- **THE PROBLEM**:
The output must be the line with "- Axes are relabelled" and every following line to the end of the material, exactly as they appear, and nothing else.

- **SUPPLIED INFORMATION**:
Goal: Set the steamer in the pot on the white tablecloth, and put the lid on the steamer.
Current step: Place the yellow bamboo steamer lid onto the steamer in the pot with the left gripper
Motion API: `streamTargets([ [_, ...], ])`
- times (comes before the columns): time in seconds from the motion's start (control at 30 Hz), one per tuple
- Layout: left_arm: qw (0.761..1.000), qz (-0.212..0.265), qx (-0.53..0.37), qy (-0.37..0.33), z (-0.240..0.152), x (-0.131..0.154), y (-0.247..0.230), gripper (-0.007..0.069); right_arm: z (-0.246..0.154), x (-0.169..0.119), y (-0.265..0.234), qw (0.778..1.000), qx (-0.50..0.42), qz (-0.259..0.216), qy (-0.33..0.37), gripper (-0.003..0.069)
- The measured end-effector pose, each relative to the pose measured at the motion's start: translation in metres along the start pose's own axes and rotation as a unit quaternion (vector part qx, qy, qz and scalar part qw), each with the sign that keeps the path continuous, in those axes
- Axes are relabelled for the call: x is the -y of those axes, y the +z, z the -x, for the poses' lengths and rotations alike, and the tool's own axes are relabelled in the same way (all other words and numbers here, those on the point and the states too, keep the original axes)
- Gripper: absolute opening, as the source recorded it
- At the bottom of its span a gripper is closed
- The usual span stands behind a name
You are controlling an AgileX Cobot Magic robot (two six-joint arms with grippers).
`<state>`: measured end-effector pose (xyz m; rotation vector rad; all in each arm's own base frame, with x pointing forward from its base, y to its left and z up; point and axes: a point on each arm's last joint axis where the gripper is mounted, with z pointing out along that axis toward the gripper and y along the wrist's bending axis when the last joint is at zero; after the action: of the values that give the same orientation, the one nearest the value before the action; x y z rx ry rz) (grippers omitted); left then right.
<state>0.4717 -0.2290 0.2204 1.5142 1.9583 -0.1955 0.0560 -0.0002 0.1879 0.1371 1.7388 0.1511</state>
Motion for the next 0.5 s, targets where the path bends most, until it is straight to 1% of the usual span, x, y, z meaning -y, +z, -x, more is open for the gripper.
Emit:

- **ANSWER TO THIS EXERCISE**:
- Axes are relabelled for the call: x is the -y of those axes, y the +z, z the -x, for the poses' lengths and rotations alike, and the tool's own axes are relabelled in the same way (all other words and numbers here, those on the point and the states too, keep the original axes)
- Gripper: absolute opening, as the source recorded it
- At the bottom of its span a gripper is closed
- The usual span stands behind a name
You are controlling an AgileX Cobot Magic robot (two six-joint arms with grippers).
`<state>`: measured end-effector pose (xyz m; rotation vector rad; all in each arm's own base frame, with x pointing forward from its base, y to its left and z up; point and axes: a point on each arm's last joint axis where the gripper is mounted, with z pointing out along that axis toward the gripper and y along the wrist's bending axis when the last joint is at zero; after the action: of the values that give the same orientation, the one nearest the value before the action; x y z rx ry rz) (grippers omitted); left then right.
<state>0.4717 -0.2290 0.2204 1.5142 1.9583 -0.1955 0.0560 -0.0002 0.1879 0.1371 1.7388 0.1511</state>
Motion for the next 0.5 s, targets where the path bends most, until it is straight to 1% of the usual span, x, y, z meaning -y, +z, -x, more is open for the gripper.
Emit:

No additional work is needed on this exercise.